Rencana Nora untuk pergi melihat sunrise batal karena Nora sangat mengantuk. Alhasil, ia pun ditinggal sendirian di villa tersebut. Ketiga pasangan suami istri tersebut keluar di pagi buta seraya bersepeda.
Bahkan saat bangun untuk buang air kecil, Nora tak mampu memejamkan matanya. Menghembuskan nafas pelan dengan tangan bergetar karena kedinginan. Ia pun menaikkan suhu pendingin kamar. Melihat jam di dinding, waktu baru menunjukkan pukul setengah enam pagi.
Menyibak tirai jendela, pemandangan yang ia lihat hanyalah sekelebat kabut.
Meraih cardigan berbahan rajut lalu mengenakan pada badannya yang telah diselimuti baju piyama berlengan panjang. Turun ke lantai bawah.
Menuruni anak tangga satu per satu.
Saat hendak mencapai tangga paling bawah, langkahnya berhenti saat mendengar suara gaduh.

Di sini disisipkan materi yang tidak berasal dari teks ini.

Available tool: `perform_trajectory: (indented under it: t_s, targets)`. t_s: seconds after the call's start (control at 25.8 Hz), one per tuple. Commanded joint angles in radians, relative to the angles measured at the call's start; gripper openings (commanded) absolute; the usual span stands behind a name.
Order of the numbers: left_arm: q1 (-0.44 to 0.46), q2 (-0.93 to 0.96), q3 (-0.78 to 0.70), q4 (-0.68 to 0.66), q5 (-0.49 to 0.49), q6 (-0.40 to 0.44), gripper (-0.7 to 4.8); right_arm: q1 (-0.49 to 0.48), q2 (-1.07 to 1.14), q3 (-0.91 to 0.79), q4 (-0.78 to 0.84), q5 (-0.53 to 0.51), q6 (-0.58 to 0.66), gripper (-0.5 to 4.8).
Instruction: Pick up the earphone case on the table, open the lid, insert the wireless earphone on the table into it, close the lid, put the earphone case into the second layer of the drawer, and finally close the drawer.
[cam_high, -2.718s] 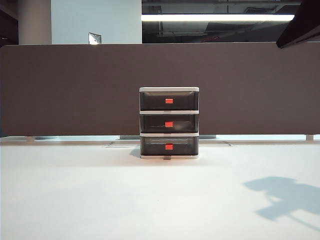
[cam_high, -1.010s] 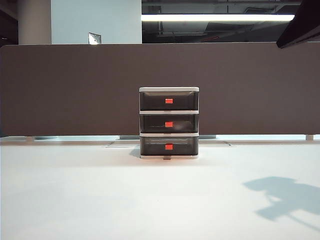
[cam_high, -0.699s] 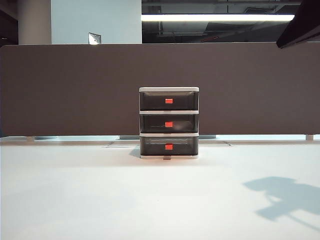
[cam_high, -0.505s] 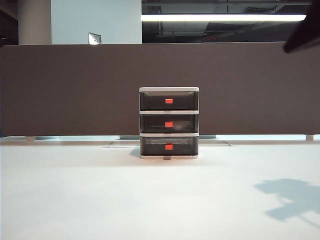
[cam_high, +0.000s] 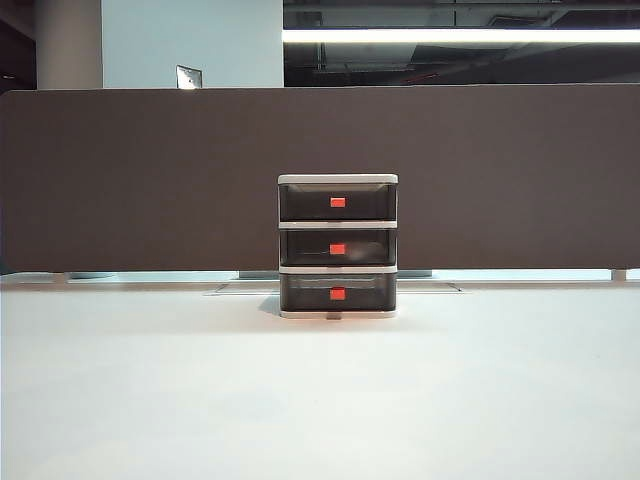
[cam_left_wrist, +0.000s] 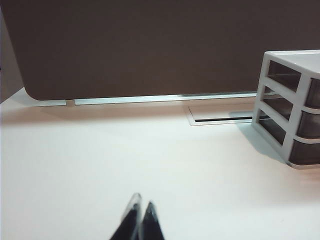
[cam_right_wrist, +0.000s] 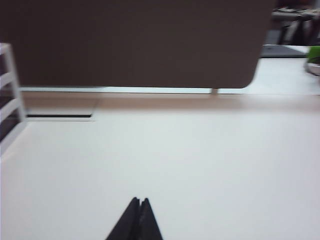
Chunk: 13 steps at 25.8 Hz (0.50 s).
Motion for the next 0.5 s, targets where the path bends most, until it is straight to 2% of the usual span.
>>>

Segera, ia mempertajam pendengarannya. Tak ada lampu yang menyala dan kondisi rumah masih gelap. Jika salah satu atau rombongan orang yang pergi melihat sunrise pulang, harusnya menyalakan lampu, bukan? Dan suara gaduh tersebut seakan seseorang menabrak sesuatu hingga jatuh ke lantai karena tak adanya penerangan yang maksimal.
Nora menuruni anak tangga secara perlahan, sebaik mungkin tak menimbulkan suara. Bahkan melepas kedua sandal rumahnya. Saat tiba di anak tangga terakhir, Nora kembali diam, bersandar di dinding seraya memegang erat-erat kedua sandalnya. Mendengar suara langkah kaki mendekat.
Haruskah Nora lari sekarang?
Atau ia menghadapi si penyusup itu?
Nora merasa bimbang.
Saat hendak memutuskan untuk berlari kembali ke kamarnya, ia dikejutkan saat tiba-tiba melihat orang itu yang muncul. Refleks ia berteriak dan menampar wajah itu menggunakan sandalnya.
Mata Nora membulat saat mendengar suara mengaduh kesakitan dari orang yang ia tampar menggunakan sandal.
"Mas Kala?!" Suaranya tercekat.
Kalandra yang mengusap pipinya, menegakkan kepala. Meski minim penerangan, tapi mereka bisa melihat satu sama lain.
"Em ... maaf," ujar Nora gugup dan merasa bersalah. Tiba-tiba ia merasa semakin dingin.
Apa karena udara sekitar semakin menurun, atau karena tatapan dingin pria tersebut?
Haruskah Nora sekarang melarikan diri?
•••
Tentu Nora tak akan lari, ia mengompres pipi Kalandra yang memerah karena tamparan sandalnya. Tak ada percakapan di antara mereka. Bahkan jarak duduk mereka cukup jauh, hingga tangan Nora terjulur ke arah pipi Kalandra. Menempelkan kompres tersebut di pipi kiri Kalandra.
Nora ingin protes, harusnya Kalandra saja yang pegang, tapi pria itu hanya diam membuatnya merapatkan bibir.
Suasana benar-benar canggung.
Nora merasa pegal. Punggungnya yang terlalu tegak dan tangannya yang sedari tadi menggantung.
Karena tak tahan dengan keheningan, Nora pun kembali bersuara. "Maafin aku, Mas," ujarnya mencicit. Kembali lagi ada perasaan takut pada Kalandra. Mengingatkannya pada saat masih kecil dulu.
Kalandra hanya diam, bahkan tak menatapnya.
Ia menggigit bibirnya cemas. "A-aku minta maaf. Tadi aku refleks, bener-bener gak sengaja."
Kepala Kalandra menoleh ke arahnya membuat Nora kembali bungkam, bahkan tangannya kini turun dari pipi Kalandra. Berhenti menempelkan kain kompres.
"Buat apa lo jelasin?" tanya pria itu dingin. Nora kini benar-benar menarik tangannya dan menaruhnya ke atas pangkuannya. "Bukannya kita dua orang yang saling gak kenal, kan? Itu kan kemauan lo?"